In the last two posts (here and here.) I have described how the collection of proxy data (Ttp) can be fitted to a simple linear model:
Ttp=Tt+Pp + error
where Tt is the global temperature function being sought and Pp are offsets associated with each proxy (index p). When I did that, the data points were interpolated to 20-year intervals, and that was the spacing of t. So there were 565 Tt parameters over 11300 years.

With 20-year basis functions Bt (τ) you can interpret Tt as a continuous function of time τ:
T(τ)=Σ Tt Bt (τ)
That's the linear interpolate; the Tt are still the parameters we're looking for by fitting.

In principle, I believe you should enter just one equation for each data point, which gives a reasonable chance that the residuals are independent. But how to make that equation?

Collocation

I'll now write s instead of t when thinking about the irregularly spaced data times
You could say just that a data point Tsp stands on its own, and the equation associated with it is:
Tsp=T(s)+Pp + error
T(s) would be expressed as Σ Tt B_t(s)
That looks like potentially a large sum. However, only two at most basis functions overlap s, so only two of the T coefficients are implicitly involved.

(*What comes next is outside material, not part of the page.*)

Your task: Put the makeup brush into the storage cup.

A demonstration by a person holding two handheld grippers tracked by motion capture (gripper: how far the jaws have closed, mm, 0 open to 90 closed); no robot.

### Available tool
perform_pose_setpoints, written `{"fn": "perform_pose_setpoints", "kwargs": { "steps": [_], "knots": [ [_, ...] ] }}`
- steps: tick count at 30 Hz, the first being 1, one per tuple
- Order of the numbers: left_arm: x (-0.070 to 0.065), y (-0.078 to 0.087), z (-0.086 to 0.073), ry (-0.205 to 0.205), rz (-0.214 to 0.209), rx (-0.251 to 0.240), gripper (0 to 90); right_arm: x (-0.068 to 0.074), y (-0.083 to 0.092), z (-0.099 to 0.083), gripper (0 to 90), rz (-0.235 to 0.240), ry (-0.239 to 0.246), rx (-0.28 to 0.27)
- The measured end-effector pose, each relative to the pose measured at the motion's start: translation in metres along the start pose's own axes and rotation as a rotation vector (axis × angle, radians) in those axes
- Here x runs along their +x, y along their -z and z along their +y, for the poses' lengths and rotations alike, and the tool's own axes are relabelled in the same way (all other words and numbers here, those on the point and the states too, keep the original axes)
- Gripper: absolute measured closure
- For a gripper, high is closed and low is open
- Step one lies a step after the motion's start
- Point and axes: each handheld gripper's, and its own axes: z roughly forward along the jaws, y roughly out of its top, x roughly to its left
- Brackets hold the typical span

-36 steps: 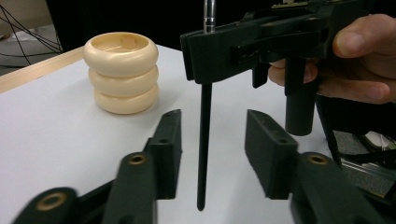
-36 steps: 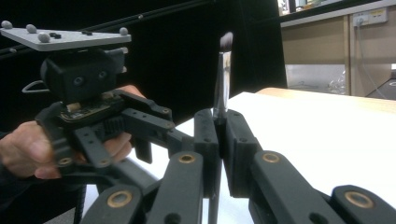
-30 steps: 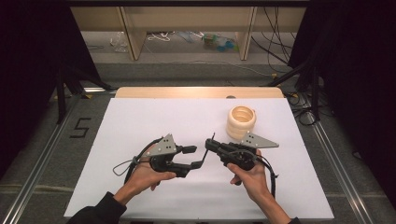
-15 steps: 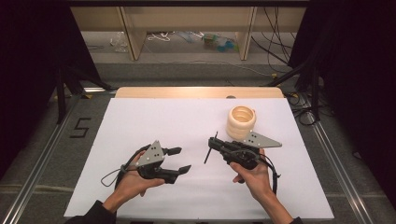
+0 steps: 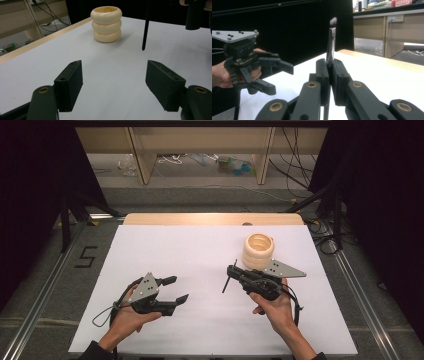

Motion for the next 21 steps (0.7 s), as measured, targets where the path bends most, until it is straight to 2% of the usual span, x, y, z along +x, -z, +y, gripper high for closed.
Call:
{"fn": "perform_pose_setpoints", "kwargs": {
  "steps": [1,3,4,8,13,15,16,19,20,21],
  "knots": [
    [0.001,0.002,-0.002,-0.004,0.002,0.006,30.0,-0.001,0.0,0.0,85.2,-0.006,0.003,-0.006],
    [0.001,0.004,-0.005,0.019,0.013,0.008,29.8,-0.002,0.001,0.001,85.3,-0.006,0.009,-0.005],
    [0.002,0.005,-0.007,0.013,0.014,0.002,29.5,-0.002,0.002,0.001,85.3,-0.007,0.004,-0.005],
    [0.005,0.01,-0.012,0.044,0.027,-0.034,24.9,-0.005,0.005,0.002,85.3,-0.02,-0.002,-0.017],
    [0.006,0.012,-0.016,0.064,0.051,-0.044,21.6,-0.008,0.008,0.005,85.3,-0.026,0.007,-0.015],
    [0.006,0.014,-0.016,0.069,0.054,-0.05,20.3,-0.009,0.009,0.006,85.2,-0.035,0.006,-0.022],
    [0.007,0.015,-0.017,0.055,0.058,-0.054,20.3,-0.01,0.01,0.006,85.3,-0.039,0.015,-0.024],
    [0.007,0.017,-0.018,0.066,0.075,-0.06,15.8,-0.012,0.013,0.007,85.3,-0.063,-0.004,-0.029],
    [0.007,0.018,-0.019,0.066,0.08,-0.06,16.2,-0.014,0.014,0.009,85.3,-0.067,0.007,-0.015],
    [0.007,0.019,-0.019,0.062,0.083,-0.059,16.1,-0.014,0.016,0.009,85.3,-0.075,-0.008,-0.01]
  ]
}}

However, that would give low weighting in the equation system to proxies that had sparse data values. They may not deserve that, because the data value may be representative of a longer interval. In many cases, sparse proxies are so because it was decided that there just wasn't much point in expressing numbers at finer resolution; they just don't change enough.

Galerkin

The extreme alternative view is to say that the data point is representative of the interval up to the next point. That's really what is assumed when the data is linearly interpolated. In our terms the data point represents a contribution measured by its product with its basis function.

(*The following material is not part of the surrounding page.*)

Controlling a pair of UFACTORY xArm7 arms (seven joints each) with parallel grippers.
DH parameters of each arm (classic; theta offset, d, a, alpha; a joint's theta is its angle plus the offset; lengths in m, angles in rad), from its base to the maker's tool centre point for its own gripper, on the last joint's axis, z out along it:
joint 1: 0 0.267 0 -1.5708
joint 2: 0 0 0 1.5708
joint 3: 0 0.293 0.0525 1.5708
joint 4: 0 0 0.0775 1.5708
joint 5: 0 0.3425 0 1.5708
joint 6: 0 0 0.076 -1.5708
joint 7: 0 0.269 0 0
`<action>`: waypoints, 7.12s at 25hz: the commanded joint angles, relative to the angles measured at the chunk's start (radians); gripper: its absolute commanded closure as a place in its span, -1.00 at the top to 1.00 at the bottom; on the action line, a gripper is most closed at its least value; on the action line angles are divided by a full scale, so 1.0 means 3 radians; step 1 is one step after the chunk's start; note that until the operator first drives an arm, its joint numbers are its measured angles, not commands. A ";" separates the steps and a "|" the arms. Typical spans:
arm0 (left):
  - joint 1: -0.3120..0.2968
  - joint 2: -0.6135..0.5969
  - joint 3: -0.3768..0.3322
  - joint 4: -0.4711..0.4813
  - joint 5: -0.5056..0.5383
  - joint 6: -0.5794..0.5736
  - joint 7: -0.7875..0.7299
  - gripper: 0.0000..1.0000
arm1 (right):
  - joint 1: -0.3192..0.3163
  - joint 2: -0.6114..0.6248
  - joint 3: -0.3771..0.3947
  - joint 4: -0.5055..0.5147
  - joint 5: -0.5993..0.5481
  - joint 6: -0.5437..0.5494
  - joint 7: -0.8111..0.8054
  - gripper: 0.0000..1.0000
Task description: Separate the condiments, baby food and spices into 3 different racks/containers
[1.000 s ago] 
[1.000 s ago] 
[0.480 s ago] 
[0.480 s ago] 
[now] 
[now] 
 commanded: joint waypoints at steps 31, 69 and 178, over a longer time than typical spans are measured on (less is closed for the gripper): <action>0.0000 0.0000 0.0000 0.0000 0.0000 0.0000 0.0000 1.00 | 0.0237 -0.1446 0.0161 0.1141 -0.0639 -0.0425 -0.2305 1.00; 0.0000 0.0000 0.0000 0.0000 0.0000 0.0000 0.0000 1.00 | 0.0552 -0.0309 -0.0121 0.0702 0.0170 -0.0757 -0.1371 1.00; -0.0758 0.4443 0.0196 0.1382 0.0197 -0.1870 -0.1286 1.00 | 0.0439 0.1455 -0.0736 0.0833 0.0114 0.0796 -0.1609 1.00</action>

Well, that's OK, but we need numbers. In the Galerkin method, that is obtained by multiplying the continuum proxy equation
Tps Bs(τ)=T(τ)+Pp
by that same basis function Bs(τ) and integrating. The integration is in principle over all time, but the basis function is only non-zero on the intervals adjacent to s.

Implementation

I'm currently trying to implement the Galerkin method. The results are noisy, and I'm not sure if I'm getting it right. I'll report.



5 comments:

  1. "In many cases, sparse proxies are so because it was decided that there just wasn't much point in expressing numbers at finer resolution; they just don't change enough."

    That may be a dangerous assumption. One of the examples I wanted you to look at was the Tierney et al, TEX86 reconstruction. The high resolution extension is all over the place. Compaction just smears or smooths the points into a natural average in the longer term reconstructions.

    ReplyDelete
    Replies
    1. Well, it's an observation (or speculation, if you prefer) rather than an assumption.

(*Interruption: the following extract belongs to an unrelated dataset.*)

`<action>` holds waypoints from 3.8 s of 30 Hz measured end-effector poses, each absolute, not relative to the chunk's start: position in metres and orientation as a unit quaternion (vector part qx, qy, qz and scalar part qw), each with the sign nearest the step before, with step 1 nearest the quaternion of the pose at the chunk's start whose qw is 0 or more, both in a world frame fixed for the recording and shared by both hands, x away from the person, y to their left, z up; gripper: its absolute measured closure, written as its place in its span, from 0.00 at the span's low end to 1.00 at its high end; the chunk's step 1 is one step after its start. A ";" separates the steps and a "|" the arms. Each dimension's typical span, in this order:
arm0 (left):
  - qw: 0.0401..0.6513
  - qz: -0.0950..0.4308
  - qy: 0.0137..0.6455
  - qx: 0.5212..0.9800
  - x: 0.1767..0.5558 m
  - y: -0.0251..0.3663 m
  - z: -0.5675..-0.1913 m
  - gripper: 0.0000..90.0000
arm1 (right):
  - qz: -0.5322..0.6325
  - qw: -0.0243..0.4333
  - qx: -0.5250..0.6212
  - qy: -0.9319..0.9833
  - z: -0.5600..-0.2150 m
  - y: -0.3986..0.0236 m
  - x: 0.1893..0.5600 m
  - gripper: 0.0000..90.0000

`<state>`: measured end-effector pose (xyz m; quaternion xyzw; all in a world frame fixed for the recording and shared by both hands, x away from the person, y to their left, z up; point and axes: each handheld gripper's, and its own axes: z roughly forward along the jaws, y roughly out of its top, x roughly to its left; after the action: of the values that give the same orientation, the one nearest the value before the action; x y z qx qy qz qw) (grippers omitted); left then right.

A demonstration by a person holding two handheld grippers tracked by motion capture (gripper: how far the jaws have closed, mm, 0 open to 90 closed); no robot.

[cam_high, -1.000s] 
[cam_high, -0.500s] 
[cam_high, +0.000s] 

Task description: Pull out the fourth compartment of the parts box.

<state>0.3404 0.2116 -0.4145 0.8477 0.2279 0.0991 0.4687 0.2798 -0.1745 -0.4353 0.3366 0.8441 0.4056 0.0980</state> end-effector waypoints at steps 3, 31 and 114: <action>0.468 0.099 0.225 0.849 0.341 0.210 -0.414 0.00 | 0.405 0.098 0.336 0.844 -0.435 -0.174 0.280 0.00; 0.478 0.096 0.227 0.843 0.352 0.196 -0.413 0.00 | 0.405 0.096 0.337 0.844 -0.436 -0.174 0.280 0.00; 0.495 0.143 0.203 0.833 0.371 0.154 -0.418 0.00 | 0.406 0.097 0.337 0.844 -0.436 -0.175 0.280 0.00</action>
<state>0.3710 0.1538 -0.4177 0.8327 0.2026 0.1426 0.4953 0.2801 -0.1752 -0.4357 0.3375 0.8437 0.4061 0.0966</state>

      I looked at the Tierney data; that which they used seems regular enough, with a sharp peak about 6500, and ragged after 11000BP. But I guess you're referring to another higher res version. Of course that's another side of apparent low res - it may be that the data was locally averaged before publication.

      Delete
    2. Nick, How they are averaged should be considered I would think. There was a big to do over Keigwin's Sargasso Sea Reconstruction and his averaging method versus the uncertainty added in trying to get higher resolution. I would think that you would have to include full proxy uncertainty range unless they are all standardized.

      Delete
    3. BTW, there seems to be another issue with the Tierney Lake Tanganyika proxy. The scale of the two peaks appears to be off by a degree or so. The ~11000 ka BP appears to be amplified and the ~5400ka BP peak subdued by the anomaly method, binning or both. I would think that is a pretty fatal flaw.

      Delete
  2. Dallas,
    I'll look at that. I'm currently trying to see how the date uncertainty smoothing works. That may help us here.

    ReplyDelete